Vientiane Province (also known as rural Vientiane) (Lao ວຽງຈັນ) is a province of Laos, located in the northwest of the country. As of 2004 the province had a total population of 373,700 people. Vientiane Province is a large province, covering an area of 15,927 square kilometres (6,149 sq mi) with 10 districtsin mid north-western Laos. The province borders Luang Prabang Province to the north, Xiangkhouang Province to the northeast, Bolikhamxai Province to the east, Vientiane Prefecture and Thailand to the south, and Xaignabouli Province to the west. The principal towns are Vang Vieng and Muang Phôn-Hông. Several kilometres to the south of Vang Vieng is one of Laos's largest lakes, Nam Ngum. Much of this area, particularly the forests of the southern part, are under the Phou Khao Khouay National Bio-Diversity Conservation Area. The principal rivers flowing through the province are the Song River, Nam Ngum River and the Nam Lik River.

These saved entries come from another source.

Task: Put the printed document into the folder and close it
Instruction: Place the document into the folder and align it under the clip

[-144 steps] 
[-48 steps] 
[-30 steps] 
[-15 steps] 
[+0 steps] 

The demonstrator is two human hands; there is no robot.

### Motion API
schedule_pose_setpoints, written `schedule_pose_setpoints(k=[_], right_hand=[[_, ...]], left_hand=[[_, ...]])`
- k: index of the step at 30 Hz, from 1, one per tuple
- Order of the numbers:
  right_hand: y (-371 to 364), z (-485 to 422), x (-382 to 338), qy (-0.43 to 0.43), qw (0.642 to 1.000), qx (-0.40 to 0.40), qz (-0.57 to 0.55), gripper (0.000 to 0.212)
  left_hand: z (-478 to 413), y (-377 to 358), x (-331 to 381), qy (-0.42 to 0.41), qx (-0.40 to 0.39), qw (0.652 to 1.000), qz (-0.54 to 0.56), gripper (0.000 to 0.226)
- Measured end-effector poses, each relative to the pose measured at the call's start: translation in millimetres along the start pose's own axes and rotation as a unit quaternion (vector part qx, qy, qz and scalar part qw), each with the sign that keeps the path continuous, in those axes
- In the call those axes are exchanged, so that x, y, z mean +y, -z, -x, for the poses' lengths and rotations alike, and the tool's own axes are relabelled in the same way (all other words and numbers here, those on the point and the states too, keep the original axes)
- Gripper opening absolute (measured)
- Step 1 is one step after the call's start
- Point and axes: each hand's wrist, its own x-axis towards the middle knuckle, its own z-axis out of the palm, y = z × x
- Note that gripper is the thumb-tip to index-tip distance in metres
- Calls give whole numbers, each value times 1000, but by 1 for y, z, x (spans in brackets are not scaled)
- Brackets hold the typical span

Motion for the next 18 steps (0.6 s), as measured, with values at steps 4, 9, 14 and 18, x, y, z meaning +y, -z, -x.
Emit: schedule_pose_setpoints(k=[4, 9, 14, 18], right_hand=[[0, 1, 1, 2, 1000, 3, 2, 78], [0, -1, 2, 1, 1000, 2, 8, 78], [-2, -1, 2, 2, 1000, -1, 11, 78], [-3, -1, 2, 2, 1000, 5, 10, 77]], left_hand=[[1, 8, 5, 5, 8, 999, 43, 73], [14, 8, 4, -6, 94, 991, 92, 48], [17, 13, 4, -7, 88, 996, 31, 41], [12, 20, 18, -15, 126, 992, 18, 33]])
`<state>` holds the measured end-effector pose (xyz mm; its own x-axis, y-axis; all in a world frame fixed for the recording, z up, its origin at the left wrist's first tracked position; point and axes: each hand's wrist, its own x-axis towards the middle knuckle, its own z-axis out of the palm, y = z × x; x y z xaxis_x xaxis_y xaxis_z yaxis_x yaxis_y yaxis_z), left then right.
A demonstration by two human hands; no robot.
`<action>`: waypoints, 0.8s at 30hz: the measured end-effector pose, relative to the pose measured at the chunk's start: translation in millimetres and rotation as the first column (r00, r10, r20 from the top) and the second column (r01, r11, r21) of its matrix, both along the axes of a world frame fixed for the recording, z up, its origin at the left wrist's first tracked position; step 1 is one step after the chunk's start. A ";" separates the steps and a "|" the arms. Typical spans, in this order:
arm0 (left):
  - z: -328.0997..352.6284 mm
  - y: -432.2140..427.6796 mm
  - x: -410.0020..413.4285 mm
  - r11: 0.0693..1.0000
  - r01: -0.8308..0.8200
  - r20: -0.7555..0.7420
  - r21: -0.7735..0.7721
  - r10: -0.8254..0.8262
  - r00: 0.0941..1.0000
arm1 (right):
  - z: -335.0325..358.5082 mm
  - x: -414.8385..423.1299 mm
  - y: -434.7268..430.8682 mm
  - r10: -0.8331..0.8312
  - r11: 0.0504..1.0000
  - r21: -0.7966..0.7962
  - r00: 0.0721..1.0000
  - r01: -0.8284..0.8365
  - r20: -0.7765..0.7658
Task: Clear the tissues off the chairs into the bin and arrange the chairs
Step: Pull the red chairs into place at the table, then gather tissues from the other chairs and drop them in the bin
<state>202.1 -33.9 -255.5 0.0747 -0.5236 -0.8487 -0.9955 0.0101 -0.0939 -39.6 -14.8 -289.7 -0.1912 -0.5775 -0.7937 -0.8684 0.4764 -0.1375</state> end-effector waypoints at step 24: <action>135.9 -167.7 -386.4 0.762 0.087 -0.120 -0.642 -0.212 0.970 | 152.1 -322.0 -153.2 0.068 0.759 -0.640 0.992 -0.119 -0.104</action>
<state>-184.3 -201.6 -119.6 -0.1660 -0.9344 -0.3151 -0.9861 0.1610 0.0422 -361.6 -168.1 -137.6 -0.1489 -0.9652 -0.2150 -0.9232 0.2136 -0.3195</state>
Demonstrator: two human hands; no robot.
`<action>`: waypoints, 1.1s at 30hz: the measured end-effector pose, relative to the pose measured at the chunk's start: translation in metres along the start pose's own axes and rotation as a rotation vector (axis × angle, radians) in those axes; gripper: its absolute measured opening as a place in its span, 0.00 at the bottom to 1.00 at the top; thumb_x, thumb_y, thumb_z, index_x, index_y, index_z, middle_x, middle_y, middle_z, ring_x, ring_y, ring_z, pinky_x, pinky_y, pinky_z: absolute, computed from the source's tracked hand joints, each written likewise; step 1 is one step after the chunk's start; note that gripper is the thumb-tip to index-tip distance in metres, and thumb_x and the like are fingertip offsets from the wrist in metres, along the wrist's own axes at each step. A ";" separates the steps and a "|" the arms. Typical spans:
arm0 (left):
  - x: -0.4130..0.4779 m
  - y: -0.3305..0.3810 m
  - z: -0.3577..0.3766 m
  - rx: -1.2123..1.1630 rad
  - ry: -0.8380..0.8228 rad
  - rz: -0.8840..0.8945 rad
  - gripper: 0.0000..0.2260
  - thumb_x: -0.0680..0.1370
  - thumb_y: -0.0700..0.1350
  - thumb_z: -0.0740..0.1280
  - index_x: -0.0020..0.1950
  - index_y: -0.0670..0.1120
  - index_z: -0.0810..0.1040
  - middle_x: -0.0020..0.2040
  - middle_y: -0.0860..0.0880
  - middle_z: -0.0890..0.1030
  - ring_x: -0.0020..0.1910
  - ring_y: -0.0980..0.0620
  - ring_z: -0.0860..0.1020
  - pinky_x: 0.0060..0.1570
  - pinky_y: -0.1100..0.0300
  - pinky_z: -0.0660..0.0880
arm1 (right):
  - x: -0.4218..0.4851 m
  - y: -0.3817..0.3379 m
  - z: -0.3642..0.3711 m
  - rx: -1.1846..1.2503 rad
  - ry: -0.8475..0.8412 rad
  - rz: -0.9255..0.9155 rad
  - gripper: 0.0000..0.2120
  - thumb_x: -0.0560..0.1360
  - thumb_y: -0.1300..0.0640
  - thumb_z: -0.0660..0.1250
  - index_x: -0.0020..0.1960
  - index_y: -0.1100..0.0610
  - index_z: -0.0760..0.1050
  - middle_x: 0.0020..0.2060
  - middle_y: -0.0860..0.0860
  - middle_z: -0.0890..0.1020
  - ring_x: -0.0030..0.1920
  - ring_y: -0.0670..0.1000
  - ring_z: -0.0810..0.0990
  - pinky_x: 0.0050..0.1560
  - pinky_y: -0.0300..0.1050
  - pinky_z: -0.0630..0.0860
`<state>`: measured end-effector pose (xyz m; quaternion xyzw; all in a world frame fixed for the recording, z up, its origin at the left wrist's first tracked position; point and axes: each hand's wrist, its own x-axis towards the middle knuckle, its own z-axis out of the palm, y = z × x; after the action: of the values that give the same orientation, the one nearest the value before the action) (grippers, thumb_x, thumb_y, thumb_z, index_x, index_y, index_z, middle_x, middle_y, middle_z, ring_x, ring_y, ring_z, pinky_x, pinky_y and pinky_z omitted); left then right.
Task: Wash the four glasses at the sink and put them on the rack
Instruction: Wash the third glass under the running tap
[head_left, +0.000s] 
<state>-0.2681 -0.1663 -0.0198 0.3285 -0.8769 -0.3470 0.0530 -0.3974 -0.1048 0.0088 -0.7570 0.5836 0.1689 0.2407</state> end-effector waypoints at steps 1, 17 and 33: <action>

In the mid-16th century, Vientiane under King Setthathirat's rule became prosperous. It became a major centre of Buddhist teachings and many wats were built. In 1989, the province was split into two halves — the Vientiane Prefecture containing the city Vientiane itself, and the remaining province.
Vang Vieng (Lao: ວັງວຽງ) is a tourism-oriented town in Laos, located in Vientiane Province about four hours bus ride north of the capital. The town lies on the Nam Song river. The most notable feature of the area is the karst hill landscape surrounding the town.